Now in her 3L year, Cordovilla is enjoying her studies at Wayne Law.

“The best thing is the people from the loyal friends to the staff to the professors—shout out to Professors Lund, Ortman, and Balgamwalla,” she says.

“I also couldn't rave more about the Asylum and Immigration Law Clinic—my experiences there have been formative.”

A 2019 Levin Center intern, Cordovilla spent this past summer clerking with the Senate Homeland Security and Governmental Affairs Committee—Minority Office.

“It was a great experience that allowed me to write recommendations to Senator Gary Peters on how he should develop his opinion about a bill, to meet with stakeholders and organizations on the ground at the border to learn the personal stories of what's going on in the U.S. and Mexico alike, to assist with policy development on all things immigration and border security, and to assist on a legislative oversight investigation,” she says.

“I really do believe I was able to contribute meaningfully to the work of my team and learned I’ve been prepared for such important work. Due credit to my parents, universities, and the privileges I have.”

While in D.C. Cordovilla was able to met several high-profile politicians, including Bernie Sanders, Ilhan Omar, Elizabeth Warren, John Boehner, Gary Peters, and Mazie Hirono.

“Everyone was so kind, but I most enjoyed meeting Ilhan Omar's teenage daughter—she's a powerful young lady herself. More people should know about her work,” she says.

Cordovilla found that life in the nation’s capital, where she lived in a row house a little more than a mile from the National Mall, was “surreal.”

“During the day it was like walking around in a postcard,” she says. ”I didn't get used to it. It felt like my feet weren't actually on the ground sometimes.”

A native of New Albany, Indiana, and self-termed “military brat,” Cordovilla now makes her home in Ann Arbor, where her leisure time hobbies mostly center around food.
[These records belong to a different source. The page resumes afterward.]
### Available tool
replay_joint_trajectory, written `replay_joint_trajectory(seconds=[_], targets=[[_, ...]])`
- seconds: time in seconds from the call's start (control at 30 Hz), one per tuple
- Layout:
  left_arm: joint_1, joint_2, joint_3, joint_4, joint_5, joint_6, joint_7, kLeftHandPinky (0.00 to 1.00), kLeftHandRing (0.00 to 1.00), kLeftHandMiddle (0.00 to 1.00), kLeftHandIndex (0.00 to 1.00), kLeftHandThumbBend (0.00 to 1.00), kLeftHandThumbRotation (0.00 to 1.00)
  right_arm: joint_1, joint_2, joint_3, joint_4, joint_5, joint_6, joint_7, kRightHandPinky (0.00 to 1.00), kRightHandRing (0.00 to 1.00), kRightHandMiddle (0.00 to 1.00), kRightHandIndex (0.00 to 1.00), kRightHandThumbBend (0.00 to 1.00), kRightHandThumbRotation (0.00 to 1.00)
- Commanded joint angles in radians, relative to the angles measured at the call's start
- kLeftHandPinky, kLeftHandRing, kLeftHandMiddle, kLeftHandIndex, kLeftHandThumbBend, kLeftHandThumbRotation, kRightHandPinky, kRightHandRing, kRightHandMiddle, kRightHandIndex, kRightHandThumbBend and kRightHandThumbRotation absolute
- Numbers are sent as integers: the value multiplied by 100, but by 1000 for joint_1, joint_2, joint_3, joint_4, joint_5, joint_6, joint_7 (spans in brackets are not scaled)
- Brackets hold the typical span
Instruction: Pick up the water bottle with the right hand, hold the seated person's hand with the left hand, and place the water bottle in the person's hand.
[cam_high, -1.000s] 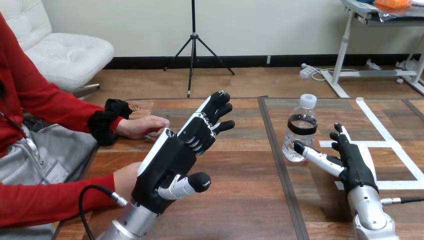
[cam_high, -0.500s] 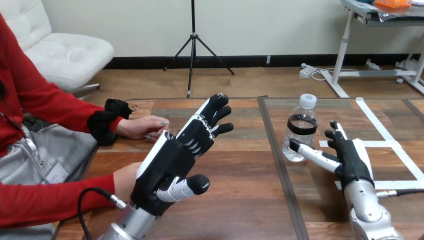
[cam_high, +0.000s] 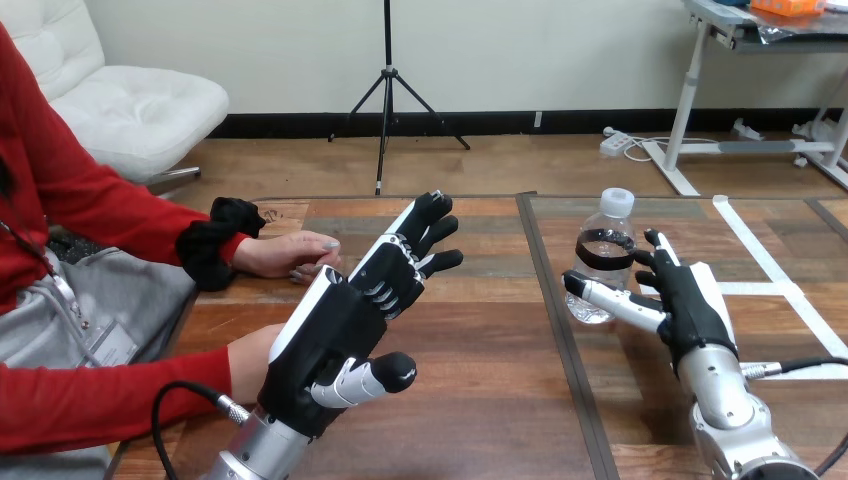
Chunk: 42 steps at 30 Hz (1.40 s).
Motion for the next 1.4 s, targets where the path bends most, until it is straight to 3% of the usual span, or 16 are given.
replay_joint_trajectory(seconds=[0.0,0.43,0.83,1.17,1.37], targets=[[-16,3,9,-46,-7,-15,7,89,96,99,97,100,69,-95,1,4,-1,-4,4,-12,79,91,95,100,100,45],[-10,-2,5,-50,7,-34,26,88,96,99,97,100,69,-120,9,3,6,-1,22,5,79,92,96,100,100,45],[-4,-7,-3,-56,8,-41,34,88,96,99,97,100,70,-138,21,6,7,-4,28,11,85,95,97,100,100,38],[6,-10,-12,-69,9,-33,42,88,97,99,96,100,69,-150,23,26,16,-34,42,-2,88,96,97,100,100,41],[14,-11,-15,-76,13,-39,50,88,96,99,96,100,69,-152,24,19,20,-29,41,15,89,96,98,100,100,41]])
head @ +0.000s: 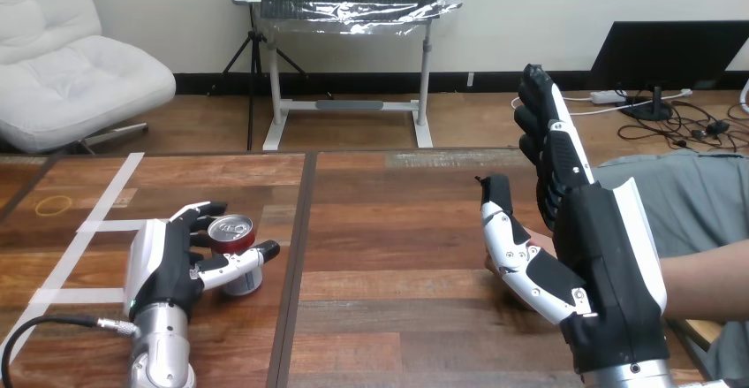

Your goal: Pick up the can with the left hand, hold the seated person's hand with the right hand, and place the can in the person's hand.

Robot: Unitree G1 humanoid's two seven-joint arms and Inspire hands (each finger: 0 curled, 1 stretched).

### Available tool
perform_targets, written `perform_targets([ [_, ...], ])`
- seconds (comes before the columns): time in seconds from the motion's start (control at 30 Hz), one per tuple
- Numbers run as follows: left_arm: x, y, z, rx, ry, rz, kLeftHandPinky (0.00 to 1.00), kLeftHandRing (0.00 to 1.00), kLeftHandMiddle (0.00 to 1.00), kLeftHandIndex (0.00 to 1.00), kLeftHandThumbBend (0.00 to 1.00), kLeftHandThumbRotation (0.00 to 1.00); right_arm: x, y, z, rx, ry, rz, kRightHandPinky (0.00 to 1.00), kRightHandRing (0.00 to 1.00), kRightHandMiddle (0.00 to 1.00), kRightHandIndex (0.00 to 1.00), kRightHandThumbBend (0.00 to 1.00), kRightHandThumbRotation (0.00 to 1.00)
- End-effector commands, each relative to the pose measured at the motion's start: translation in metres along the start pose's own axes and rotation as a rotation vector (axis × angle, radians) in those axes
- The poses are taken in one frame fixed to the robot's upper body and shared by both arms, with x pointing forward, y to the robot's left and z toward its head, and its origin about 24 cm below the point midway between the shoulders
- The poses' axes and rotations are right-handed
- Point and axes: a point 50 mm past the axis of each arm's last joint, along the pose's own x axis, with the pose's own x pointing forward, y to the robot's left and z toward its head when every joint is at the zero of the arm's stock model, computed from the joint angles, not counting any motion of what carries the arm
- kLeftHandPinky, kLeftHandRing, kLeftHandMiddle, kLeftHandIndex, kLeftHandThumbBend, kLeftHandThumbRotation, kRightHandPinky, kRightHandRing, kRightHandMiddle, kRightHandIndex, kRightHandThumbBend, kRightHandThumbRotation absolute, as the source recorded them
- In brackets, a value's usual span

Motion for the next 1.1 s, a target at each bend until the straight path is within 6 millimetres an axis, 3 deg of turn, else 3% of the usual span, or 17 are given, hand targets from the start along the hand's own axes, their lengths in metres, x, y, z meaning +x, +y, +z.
perform_targets([
  [0.0, 0.0183, 0.0052, 0.0343, -0.006, -0.107, 0.018, 0.67, 0.73, 0.75, 0.75, 0.87, 0.32, 0.0081, -0.0024, 0.0162, 0.006, -0.092, -0.011, 1.00, 1.00, 1.00, 0.99, 0.00, 0.00],
  [1.07, 0.0216, 0.0007, 0.0350, 0.040, -0.069, -0.035, 0.67, 0.73, 0.76, 0.76, 0.87, 0.33, 0.0073, -0.0028, 0.0165, -0.002, -0.088, -0.006, 1.00, 1.00, 1.00, 0.98, 0.00, 0.00],
])
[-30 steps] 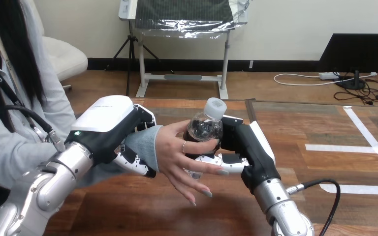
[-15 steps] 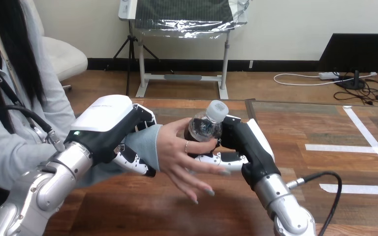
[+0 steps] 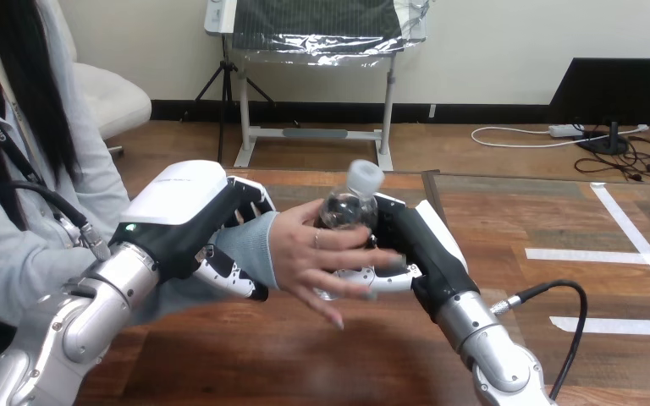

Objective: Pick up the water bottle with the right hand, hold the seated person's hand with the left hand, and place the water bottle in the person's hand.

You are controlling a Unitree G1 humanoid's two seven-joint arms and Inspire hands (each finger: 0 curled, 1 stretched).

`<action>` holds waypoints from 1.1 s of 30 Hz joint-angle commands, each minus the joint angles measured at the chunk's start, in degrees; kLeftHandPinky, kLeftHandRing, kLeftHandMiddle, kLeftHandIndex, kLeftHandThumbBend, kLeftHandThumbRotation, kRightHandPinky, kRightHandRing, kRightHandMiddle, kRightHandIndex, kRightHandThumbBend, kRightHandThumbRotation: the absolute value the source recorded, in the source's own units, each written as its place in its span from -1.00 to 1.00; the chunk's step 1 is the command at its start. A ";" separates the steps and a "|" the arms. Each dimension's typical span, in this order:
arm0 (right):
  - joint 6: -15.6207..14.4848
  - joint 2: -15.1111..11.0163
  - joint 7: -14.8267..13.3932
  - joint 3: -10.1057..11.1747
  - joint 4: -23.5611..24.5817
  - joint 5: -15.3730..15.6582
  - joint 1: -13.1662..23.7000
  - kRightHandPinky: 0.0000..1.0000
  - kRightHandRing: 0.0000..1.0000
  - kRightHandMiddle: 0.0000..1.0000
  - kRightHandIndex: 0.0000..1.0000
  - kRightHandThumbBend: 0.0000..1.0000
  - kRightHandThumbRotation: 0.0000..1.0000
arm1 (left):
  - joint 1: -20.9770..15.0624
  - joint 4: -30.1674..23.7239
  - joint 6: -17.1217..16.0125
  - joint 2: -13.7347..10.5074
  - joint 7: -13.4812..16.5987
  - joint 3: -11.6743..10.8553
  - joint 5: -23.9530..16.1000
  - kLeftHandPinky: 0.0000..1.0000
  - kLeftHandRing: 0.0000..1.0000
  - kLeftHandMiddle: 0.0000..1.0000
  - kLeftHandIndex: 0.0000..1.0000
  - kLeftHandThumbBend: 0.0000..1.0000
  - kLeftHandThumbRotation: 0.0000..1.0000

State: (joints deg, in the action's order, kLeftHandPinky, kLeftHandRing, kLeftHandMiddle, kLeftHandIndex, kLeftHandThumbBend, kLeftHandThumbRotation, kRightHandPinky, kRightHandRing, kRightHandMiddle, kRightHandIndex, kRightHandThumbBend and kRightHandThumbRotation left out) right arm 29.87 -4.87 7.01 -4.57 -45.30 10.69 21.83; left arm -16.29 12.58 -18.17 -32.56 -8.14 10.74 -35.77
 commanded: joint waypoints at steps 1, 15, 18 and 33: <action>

“I love to watch food channels, to read recipes, to cook, grocery shop, garden. I don’t eat to live—I live to eat!  I also love adventures....whether it's a day trip to a lake or a month in Ecuador, I love to explore new places and challenge myself.”

Her husband, a Ph.D. candidate at the University of Michigan in Applied Physics, is from Ecuador and last year his mother moved to the United States to live with the couple.

“Our household is mostly Spanish-speaking now,” Cordovilla says. “Before, I was fluent in professional and educational settings, but now I'm much more comfortable with day-to-day words like kitchen tools and other vocabulary that I lacked.

“My family is a huge part of my life,” she adds. “My mom, dad, husband, brother, mother-in-law and dog are always there for me. My job can be really emotional...and sometimes we lose really hard cases. It's my job to be stronger at work, but when I get home, my family is there to let me process, be more vulnerable, and to sit with me in all of that. There are no words to describe how grateful I am to have a support system like them. My friends too—I have a handful of friends who’ve been through it all with me.”

She also has great memories of undergrad study abroad programs in the U.K and Peru.

“My experiences prepared me for my career, but also just made me a better person all around,” she says. “I was able to make connections with host families in South America and Europe, to understand their joys and sorrows, and to experience their cultures. It just opens your mind to meet and live with people from completely different life experiences.”